I have problems showing, that this function has exact one root in the interval $\left(0,\frac{\pi}{2}\right]$: $$f(x):=\frac{1}{x}-\sin(x)$$
My idea was to use the Intermediate value theorem, but the problem is that the theorem is only specified for closed intervals $[a,b]$ and that the function must be continuous in that interval - which both is not the case. The limits are $$\lim\limits_{x\rightarrow 0} = -\infty$$ and $$\lim\limits_{x\rightarrow \frac{\pi}{2}} = \frac{2}{\pi}-1$$
I plotted the function with WolframAlpha and it showed that the root must be at around 1.1...(the value is irrelvant in this case).

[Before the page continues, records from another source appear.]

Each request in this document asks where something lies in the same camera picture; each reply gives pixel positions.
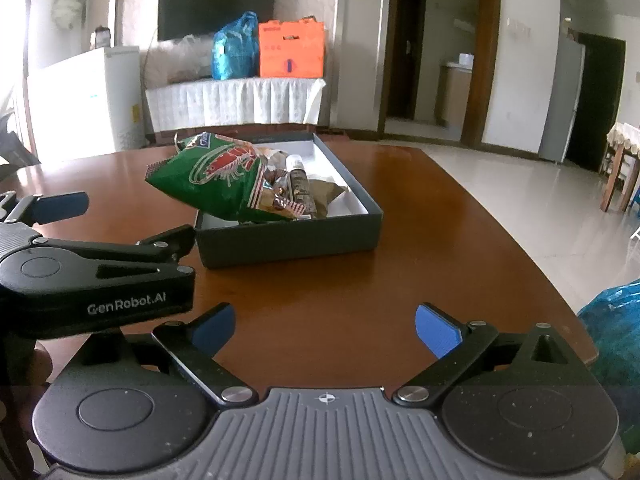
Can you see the blue plastic bag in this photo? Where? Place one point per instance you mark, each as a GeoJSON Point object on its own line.
{"type": "Point", "coordinates": [235, 51]}

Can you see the orange cardboard box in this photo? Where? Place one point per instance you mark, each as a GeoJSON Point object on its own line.
{"type": "Point", "coordinates": [291, 49]}

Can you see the kettle on small refrigerator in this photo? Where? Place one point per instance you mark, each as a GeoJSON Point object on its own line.
{"type": "Point", "coordinates": [100, 38]}

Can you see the dark snack stick packet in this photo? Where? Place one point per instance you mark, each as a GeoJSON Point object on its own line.
{"type": "Point", "coordinates": [300, 186]}

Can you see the green shrimp chips bag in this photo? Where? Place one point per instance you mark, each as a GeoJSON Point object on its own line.
{"type": "Point", "coordinates": [217, 175]}

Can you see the blue bag at table edge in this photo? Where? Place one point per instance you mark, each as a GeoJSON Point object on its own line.
{"type": "Point", "coordinates": [612, 321]}

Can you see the white small refrigerator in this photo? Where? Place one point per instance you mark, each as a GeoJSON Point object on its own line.
{"type": "Point", "coordinates": [87, 105]}

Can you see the kitchen counter cabinet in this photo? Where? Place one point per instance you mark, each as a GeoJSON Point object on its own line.
{"type": "Point", "coordinates": [453, 94]}

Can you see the tan wafer snack packet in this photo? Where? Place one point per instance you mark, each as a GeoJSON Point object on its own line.
{"type": "Point", "coordinates": [323, 193]}

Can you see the black wall television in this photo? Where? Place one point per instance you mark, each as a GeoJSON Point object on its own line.
{"type": "Point", "coordinates": [179, 18]}

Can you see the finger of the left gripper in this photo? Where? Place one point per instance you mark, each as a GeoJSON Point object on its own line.
{"type": "Point", "coordinates": [40, 209]}
{"type": "Point", "coordinates": [171, 245]}

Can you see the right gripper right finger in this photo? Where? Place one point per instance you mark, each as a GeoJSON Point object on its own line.
{"type": "Point", "coordinates": [461, 350]}

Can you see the grey open storage box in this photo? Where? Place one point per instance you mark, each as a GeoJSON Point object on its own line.
{"type": "Point", "coordinates": [353, 223]}

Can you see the tall grey refrigerator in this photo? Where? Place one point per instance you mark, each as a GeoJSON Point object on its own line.
{"type": "Point", "coordinates": [567, 83]}

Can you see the clear plastic bag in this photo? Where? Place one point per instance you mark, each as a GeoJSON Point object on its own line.
{"type": "Point", "coordinates": [181, 60]}

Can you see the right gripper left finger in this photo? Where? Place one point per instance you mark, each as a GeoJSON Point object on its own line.
{"type": "Point", "coordinates": [191, 348]}

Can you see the white lace cabinet cloth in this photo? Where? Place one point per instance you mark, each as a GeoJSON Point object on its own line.
{"type": "Point", "coordinates": [235, 102]}

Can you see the wooden dining table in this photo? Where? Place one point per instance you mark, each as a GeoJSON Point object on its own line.
{"type": "Point", "coordinates": [623, 140]}

My next idea was to calculate the derivate to show if the function is monotonic increasing/decreasing, which solves to: $$f'(x)=-\frac{1}{x^2}-cos(x) <0$$ => monotonically decreasing. But I still can't say anything about the root.
But I am stuck, I don't know if my idea is right and/or how to continue, especially because the interval is half open. Any ideas on how to solve this?
Note that
$$\lim_{x\to 0^+} f(x)=+\infty.$$
As you say
$$\lim_{x\to (\pi/2)^-} f(x)=\frac{2}{\pi}-1<0.$$
Because of continuity of $f$ there exists $a,b\in (0,\pi/2)$ such that $a<b,$ $f(a)>0$ and $f(b)<0.$ Then, by Bolzano's theorem, there exists $c\in (a,b)$ such that $f(c)=0.$
Now assume there are two solutions of the equation, say $c,d$ with $c<d.$ Then, by Rolle's theorem there exists $e\in (c,d)$ such that $f'(e)=0.$ This contradicts the fact that $f'<0.$ Thus, the initial assumption is not correct. That is, $f$ has no two zeros.